═════ SUPPLIED DATA
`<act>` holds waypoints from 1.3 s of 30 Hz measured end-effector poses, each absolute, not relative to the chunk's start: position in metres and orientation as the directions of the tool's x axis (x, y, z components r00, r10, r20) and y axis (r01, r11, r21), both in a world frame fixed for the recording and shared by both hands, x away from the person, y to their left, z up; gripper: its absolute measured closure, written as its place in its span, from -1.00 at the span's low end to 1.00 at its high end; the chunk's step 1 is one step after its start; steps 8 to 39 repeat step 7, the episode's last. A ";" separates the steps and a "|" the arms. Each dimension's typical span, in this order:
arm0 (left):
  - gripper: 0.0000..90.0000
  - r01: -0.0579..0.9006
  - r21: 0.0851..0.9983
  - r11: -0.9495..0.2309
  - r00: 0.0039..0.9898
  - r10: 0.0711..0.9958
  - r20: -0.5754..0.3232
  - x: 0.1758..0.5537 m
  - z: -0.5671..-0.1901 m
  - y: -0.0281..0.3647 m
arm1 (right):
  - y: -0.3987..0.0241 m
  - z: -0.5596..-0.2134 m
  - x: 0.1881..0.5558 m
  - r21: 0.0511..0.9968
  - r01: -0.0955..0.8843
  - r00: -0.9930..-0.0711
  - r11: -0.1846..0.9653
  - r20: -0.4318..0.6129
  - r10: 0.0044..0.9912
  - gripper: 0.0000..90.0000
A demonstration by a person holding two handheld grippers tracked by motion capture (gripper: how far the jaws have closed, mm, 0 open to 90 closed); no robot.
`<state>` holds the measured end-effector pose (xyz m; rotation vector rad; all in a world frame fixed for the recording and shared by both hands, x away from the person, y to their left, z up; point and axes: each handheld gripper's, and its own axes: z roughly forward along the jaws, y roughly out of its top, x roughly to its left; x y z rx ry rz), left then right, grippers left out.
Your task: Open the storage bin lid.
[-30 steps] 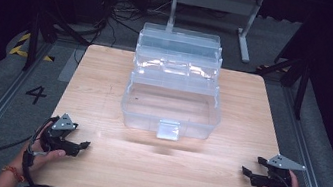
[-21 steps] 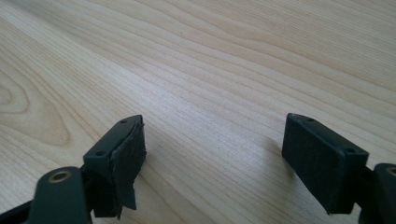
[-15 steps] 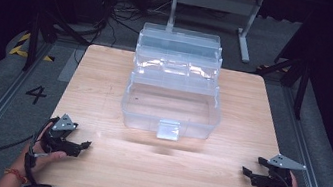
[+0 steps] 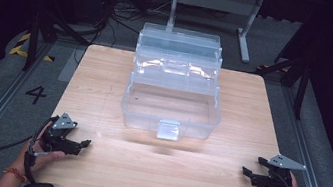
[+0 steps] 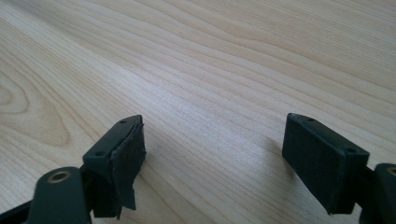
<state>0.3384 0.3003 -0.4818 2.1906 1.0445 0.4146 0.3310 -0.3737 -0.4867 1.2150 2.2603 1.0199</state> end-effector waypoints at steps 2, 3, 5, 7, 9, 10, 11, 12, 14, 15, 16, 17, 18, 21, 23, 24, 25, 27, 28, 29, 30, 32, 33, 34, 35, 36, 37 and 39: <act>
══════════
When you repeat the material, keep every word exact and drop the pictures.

`<act>` holds waypoints from 1.3 s of 30 Hz measured end-effector poses, each absolute, not relative to the chunk's start: position in metres and orientation as the directions of the tool's x axis (x, y, z components r00, r10, r20) and y axis (r01, r11, r21), both in a world frame fixed for the recording and shared by both hands, x away from the person, y to their left, z up; gripper: its absolute measured closure, written as its place in its span, from -1.00 at the span's low end to 1.00 at its high end; the chunk's step 1 is one step after its start; steps 8 to 39 repeat step 7, the episode's last. A ";" separates the steps and a "|" the arms. Each dimension's typical span, in this order:
arm0 (left):
  - gripper: 0.0000..90.0000
  - r01: -0.0579..0.9006
  - r21: 0.0851..0.9983
  - r11: -0.9495..0.2309
  - r00: 0.0039..0.9898
  - r10: 0.0711..0.9958
  - r20: -0.5754..0.3232
  - x: 0.1758..0.5537 m
  - z: -0.5671..-0.1901 m
  - y: -0.0281..0.3647 m
arm1 (right):
  - y: -0.3987..0.0241 m
  - z: -0.5596..-0.2134 m
  - x: 0.1881..0.5558 m
  - r21: 0.0511..0.9968
  - r01: -0.0955..0.8843
  - r00: -0.9930..-0.0711
  - r11: -0.1846..0.9653
  - r20: -0.4318..0.6129
  - r10: 0.0044..0.9912
  - gripper: 0.0000..90.0000
A demonstration by a person holding two handheld grippers tracked by motion capture (gripper: how far the jaws have closed, mm, 0 open to 90 closed); no robot.
`<state>` holds the measured end-effector pose (xyz m; rotation vector rad; all in a world frame fixed for the recording and shared by both hands, x away from the person, y to their left, z up; point and axes: each handheld gripper's, and its own axes: z roughly forward along the jaws, y roughly out of its top, x roughly to its left; x y z rx ry rz), left then right, grippers left out.
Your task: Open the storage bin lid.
[-30 steps] 
[-21 steps] 
[-15 steps] 
[+0 steps] 
[+0 steps] 
<state>0.3384 0.3003 -0.4818 2.1906 1.0445 0.4146 0.3310 -0.3737 -0.4867 1.2150 2.2603 1.0199</state> end-effector waypoints at steps 2, 3, 5, 7, 9, 10, 11, 12, 14, 15, 16, 17, 18, 21, 23, 24, 25, 27, 28, 29, 30, 32, 33, 34, 35, 36, 37 and 39: <act>

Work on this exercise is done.